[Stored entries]
____________
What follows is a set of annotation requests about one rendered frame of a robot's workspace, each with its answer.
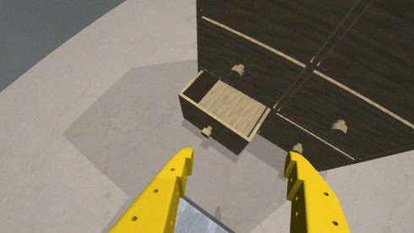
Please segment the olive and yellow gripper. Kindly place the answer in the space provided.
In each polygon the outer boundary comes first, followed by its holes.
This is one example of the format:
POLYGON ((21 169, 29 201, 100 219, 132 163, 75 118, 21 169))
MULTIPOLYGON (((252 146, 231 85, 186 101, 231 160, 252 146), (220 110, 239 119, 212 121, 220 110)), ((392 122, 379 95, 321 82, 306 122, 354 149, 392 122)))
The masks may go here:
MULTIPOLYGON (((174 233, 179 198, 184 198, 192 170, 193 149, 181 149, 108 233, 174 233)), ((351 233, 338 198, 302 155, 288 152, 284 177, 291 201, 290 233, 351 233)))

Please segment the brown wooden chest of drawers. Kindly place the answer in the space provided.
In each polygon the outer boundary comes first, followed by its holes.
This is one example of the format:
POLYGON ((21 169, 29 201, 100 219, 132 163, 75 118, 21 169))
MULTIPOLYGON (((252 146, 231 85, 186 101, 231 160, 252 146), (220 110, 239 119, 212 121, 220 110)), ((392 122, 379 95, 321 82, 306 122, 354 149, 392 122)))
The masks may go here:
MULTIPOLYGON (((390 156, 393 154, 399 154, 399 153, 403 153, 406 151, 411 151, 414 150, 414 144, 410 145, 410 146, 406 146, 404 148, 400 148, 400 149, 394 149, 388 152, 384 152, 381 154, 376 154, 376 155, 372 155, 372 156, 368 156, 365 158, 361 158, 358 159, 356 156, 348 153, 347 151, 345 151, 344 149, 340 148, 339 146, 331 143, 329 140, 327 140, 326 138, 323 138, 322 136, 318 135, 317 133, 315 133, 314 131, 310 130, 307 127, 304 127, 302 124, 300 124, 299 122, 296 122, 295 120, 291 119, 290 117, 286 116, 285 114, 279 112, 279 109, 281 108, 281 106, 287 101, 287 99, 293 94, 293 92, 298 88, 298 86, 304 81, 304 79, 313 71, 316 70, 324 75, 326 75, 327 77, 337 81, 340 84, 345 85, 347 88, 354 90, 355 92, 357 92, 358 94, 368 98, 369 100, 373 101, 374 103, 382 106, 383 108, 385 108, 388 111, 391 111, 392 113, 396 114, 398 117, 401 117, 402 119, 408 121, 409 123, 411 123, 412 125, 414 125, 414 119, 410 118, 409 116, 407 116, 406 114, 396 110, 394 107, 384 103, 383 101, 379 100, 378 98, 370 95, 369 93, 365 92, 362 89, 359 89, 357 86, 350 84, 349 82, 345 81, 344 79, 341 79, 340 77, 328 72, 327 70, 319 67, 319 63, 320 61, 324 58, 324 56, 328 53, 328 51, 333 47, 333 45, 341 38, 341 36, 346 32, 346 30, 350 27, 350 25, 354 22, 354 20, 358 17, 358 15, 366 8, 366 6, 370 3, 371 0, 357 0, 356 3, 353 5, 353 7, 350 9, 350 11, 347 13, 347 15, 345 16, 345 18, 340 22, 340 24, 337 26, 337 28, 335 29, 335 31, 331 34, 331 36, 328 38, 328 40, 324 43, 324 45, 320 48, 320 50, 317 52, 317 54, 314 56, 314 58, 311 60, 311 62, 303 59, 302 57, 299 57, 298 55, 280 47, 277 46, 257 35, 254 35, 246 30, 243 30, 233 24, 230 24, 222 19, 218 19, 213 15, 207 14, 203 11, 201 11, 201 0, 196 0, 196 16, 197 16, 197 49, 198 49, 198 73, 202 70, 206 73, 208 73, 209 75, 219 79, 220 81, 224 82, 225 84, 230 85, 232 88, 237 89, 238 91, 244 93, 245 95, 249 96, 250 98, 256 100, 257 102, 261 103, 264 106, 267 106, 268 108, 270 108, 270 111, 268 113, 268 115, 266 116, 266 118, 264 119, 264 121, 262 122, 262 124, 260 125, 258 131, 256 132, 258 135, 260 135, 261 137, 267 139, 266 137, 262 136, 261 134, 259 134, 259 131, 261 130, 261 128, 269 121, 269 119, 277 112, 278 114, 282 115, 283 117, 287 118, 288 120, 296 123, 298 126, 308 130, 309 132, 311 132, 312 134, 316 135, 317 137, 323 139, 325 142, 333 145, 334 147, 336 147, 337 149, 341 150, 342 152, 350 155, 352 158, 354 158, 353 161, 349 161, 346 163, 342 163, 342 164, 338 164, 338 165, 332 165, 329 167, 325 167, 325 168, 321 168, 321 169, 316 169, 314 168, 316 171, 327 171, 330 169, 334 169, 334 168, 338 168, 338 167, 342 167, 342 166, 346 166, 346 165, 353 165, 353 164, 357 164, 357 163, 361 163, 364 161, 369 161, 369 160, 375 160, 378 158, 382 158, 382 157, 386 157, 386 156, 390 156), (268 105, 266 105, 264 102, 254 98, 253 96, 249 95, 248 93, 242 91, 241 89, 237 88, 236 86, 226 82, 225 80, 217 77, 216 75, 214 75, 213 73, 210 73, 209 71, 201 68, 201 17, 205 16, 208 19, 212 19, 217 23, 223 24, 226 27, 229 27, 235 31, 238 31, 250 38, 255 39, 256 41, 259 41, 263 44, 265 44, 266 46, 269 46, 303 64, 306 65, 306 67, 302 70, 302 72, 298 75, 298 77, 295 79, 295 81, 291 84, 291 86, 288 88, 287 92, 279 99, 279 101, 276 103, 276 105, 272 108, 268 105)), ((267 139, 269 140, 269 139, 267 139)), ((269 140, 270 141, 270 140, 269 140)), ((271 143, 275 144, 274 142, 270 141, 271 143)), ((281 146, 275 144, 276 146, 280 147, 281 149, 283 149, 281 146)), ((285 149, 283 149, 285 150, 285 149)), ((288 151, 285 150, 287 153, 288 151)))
____________
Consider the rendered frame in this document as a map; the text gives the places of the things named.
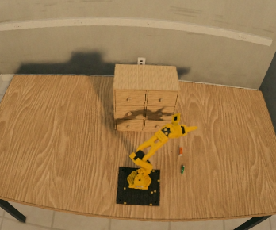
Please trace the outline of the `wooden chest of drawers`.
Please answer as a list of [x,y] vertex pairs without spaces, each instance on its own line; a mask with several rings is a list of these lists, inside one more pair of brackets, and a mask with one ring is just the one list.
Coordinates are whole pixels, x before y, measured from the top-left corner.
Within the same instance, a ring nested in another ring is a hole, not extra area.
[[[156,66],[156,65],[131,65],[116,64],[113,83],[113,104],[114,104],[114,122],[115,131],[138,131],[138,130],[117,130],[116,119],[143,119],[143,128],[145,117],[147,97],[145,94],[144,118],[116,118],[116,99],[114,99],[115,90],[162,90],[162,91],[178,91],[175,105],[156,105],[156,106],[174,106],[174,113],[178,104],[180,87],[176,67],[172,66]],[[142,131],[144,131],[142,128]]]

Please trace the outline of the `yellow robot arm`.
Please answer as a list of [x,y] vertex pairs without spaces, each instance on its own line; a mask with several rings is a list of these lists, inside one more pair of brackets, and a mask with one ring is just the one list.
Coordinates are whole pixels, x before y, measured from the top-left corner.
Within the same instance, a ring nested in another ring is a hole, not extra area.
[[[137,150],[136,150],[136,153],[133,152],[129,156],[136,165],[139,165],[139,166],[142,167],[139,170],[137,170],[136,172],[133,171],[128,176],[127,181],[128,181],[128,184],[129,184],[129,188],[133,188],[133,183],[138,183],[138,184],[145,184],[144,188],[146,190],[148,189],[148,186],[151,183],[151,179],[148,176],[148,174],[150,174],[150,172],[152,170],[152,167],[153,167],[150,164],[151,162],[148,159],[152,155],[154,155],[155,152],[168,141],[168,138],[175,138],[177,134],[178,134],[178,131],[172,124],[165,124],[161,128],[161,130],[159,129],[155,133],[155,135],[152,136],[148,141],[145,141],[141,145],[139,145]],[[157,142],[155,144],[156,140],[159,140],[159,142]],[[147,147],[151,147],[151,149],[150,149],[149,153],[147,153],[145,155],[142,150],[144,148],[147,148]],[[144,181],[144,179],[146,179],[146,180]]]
____________
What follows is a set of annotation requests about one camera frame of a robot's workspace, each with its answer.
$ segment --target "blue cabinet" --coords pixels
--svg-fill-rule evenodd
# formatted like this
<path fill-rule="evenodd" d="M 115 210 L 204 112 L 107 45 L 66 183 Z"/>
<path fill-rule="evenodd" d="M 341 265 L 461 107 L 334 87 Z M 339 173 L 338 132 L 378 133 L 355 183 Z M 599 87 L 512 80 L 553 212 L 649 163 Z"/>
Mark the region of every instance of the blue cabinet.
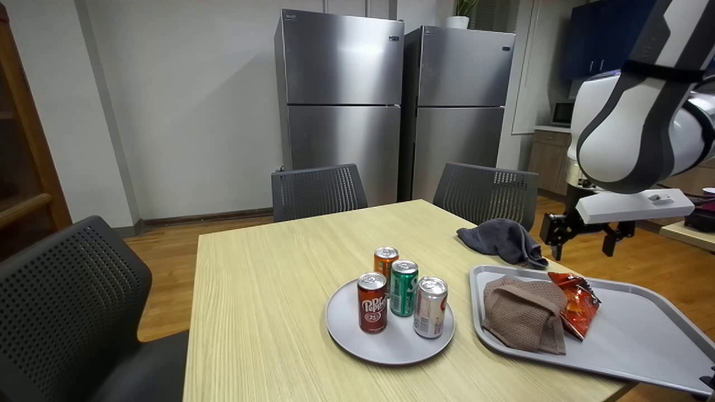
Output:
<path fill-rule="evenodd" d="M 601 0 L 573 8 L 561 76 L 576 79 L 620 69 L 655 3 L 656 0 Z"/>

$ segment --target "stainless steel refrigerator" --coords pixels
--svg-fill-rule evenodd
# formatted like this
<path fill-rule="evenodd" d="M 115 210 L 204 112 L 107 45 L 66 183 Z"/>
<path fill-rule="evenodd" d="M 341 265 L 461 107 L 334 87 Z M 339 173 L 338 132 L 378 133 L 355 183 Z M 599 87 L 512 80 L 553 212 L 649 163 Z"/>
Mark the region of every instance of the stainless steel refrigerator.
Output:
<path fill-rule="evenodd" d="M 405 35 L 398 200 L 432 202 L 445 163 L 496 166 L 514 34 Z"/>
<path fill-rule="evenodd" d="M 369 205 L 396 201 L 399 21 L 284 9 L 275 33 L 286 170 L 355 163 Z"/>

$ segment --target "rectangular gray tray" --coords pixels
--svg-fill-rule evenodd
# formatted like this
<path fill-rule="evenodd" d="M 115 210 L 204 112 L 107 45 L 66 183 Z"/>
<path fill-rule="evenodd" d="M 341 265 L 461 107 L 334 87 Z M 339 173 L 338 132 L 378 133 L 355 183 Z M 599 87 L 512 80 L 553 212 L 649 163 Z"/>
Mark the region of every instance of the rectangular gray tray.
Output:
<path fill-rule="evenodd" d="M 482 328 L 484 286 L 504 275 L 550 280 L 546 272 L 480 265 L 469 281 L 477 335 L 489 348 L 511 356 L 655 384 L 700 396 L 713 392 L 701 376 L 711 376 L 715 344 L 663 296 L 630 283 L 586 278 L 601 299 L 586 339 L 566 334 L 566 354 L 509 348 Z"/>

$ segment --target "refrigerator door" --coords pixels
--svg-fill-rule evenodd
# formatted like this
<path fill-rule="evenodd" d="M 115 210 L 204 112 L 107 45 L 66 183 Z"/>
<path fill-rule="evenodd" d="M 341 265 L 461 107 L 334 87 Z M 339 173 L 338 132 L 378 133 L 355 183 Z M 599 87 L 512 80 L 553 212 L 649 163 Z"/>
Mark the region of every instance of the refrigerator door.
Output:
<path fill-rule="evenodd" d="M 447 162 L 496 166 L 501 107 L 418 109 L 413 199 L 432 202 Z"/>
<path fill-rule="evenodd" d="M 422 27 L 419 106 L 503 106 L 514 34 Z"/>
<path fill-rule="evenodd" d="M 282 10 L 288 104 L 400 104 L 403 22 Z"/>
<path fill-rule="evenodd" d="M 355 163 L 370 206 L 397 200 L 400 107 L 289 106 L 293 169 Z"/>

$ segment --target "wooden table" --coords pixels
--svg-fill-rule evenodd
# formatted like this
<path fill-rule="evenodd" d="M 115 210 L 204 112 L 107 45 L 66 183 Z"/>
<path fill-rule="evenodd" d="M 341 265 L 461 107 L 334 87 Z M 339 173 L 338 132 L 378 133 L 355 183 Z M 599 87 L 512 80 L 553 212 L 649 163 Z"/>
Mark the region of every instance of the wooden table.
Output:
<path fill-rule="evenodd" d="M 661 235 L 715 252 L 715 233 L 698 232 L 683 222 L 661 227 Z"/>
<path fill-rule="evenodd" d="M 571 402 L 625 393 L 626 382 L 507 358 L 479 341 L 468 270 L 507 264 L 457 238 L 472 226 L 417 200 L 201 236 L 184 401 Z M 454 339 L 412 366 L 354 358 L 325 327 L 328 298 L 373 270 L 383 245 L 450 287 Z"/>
____________
To do:
Starting from the line with "What follows is a set of annotation requests about one rendered" in the records above, repeat each line exactly until you have written the line with "Please segment the olive", then stop; drop the pictures.

Your response:
What follows is a set of annotation requests about one rendered frame of a robot's workspace, each with its answer.
Please segment the olive and yellow gripper. Kindly place the answer in the space provided.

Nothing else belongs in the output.